Dou todos os dias Graças por nunca ter sofrido nenhum tipo de violência nos meus lares.
A minha melhor amiga, essa sim, sofreu e as sequelas são imensas. :(
um tema actual e um post muito bom... laamentável este tipo de violência tanto ao nível físico como psicológico
beijo
Como referes no teu texto, cada vez começam mais cedo. A própria polícia tem nas esquadras novos posters de chamada de atenção à violência entre namorados.
É extremamente preocupante. uma das condicionantes é o álcool: cada vez se bebe mais cedo e as estribeiras vão por aí abaixo.
Eu própria, deste que a VD é um crime público, já denunciei vizinhos meus por três vezes e falo-ei todas as vezes que forem precisas.
Os crimes de cobardia enojam-me.
Pois é...nem sempre o físico, o visível, é o mais traumatizante.
Gostei de ler. Gostei da música.
Beijos
Deixei para ler com calma este post, que não é apenas um post.
É um artigo, um apelo, um grito, em que vale a pena reflectir.
E não foi escrito por uma mulher, nem as vitimiza. Analisa, informa, impele a agir.
É bom saber que há quem não esqueça e se esforce por ajudar.
Seja em projectos como o DoVE, seja em escritos como estes.
Obrigado, Paulo.
Ainda bem que há gente que se preocupa com estes problemas e tenta fazer algo, não na denúncia deste ou daquele caso, mas no da prevenção e do apoio às vítimas. Por pouco que adiante, de princípio, o importante é começar a fazer algo, num trabalho que se afigura enorme, perante o número de casos conhecidos (fora os desconhecidos).
Por outro lado, o problema da violência doméstica prende-se com algo mais difícil de mudar: a confusão de amor com posse! Os homens, tradicionalmente, estavam habituados a ser o "quero, posso e mando!" de suas casas, de modo que é-lhes difícil aceitar a rejeição da mulher, que julgavam possuir. E o que começa em violência, muitas vezes acaba em morte...
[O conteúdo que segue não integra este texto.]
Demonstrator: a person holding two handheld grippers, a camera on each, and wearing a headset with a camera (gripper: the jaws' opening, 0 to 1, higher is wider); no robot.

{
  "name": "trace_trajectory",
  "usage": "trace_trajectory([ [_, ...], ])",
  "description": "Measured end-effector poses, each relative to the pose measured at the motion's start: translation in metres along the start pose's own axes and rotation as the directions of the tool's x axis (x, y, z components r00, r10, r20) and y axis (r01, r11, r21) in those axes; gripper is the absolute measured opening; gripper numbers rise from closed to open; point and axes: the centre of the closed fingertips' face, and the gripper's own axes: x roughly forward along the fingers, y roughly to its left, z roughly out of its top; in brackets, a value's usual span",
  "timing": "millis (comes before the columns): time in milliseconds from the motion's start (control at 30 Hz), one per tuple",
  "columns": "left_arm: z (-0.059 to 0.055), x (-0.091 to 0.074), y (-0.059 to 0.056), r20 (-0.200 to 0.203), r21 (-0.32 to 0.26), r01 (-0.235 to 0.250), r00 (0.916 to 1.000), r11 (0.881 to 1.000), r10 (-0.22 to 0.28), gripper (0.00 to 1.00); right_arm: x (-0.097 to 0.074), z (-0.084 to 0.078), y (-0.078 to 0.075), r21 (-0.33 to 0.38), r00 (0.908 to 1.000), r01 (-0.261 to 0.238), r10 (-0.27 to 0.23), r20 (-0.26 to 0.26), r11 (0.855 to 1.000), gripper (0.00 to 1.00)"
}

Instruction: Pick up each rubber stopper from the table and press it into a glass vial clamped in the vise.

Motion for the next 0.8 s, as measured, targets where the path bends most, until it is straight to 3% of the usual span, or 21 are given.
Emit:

Felizmente muitas mentalidades já mudaram, mas ainda há um longo caminho pela frente em relação às restantes!
Beijocas!
ps - boa música!
Penso (às vezes isto também me acontece) que vivo noutro século!
Porque não é racional que no século XXI ainda aconteçam factos como são a Violência Doméstica, as crianças do Lago Volta, os massacres étnicos, e outros mais!
E ainda mais surpreendente percebermos que os poderes políticos não mostram grande preocupação no sentido de efectivamente eliminar tais situações!
Abraço pah!
É pequeno...é medíocre...é...sem palavras o que ainda se consegue fazer as pessoas..E são marcas eternas!
Infelizmente é mesmo assim...
No coments!
bjks
Mais um post marcante
Abraço
doenças? eu dava-lhes a doença. Aflige-me que se continue a procurar desculpar e a amenizar castigos. Não, não sou pela violência para combater a violência mas uma maior castração de liberdades a quem assim age talvez resolvesse o problema de muitas das vitimas que não se queixam por vergonha, medo e dependência como abordas e bem, mas também por saberem que dentro de dias, semanas ou na melhor das hipóteses meses terão de enfrentar de novo o agressor, que nessa altura estará possuído de raiva "redobrada".
Excelente tema Paulo. Um alerta, sem dúvida.
Abraço e bom fim-de-semana
Enquanto lia este post, não me saía da cabeça uma notícia que soube hoje, ao regressar a casa, sobre um caso ocorido em Montemor o Velho ( creio que durante o fds). Não haverá meio de pôr fim a situações destas? Enquanto continuar a haver homicidas que,à custa de uma declaração médico-forense de inimputabilidade, acabam por ser ilibados, actos como estes continuarão a ser encorajados e, ( desculpa o cepticismo) não há DoVE que o impeça.
gostei de ler este post. Mas infeleizmente já são 25 as vítimas da vilencia domestica. O grande problema é não querer admitir que é vítima. kisses
Qualquer iniciativa é um passo em frente para travar esta barbaridade. Adorei o texto.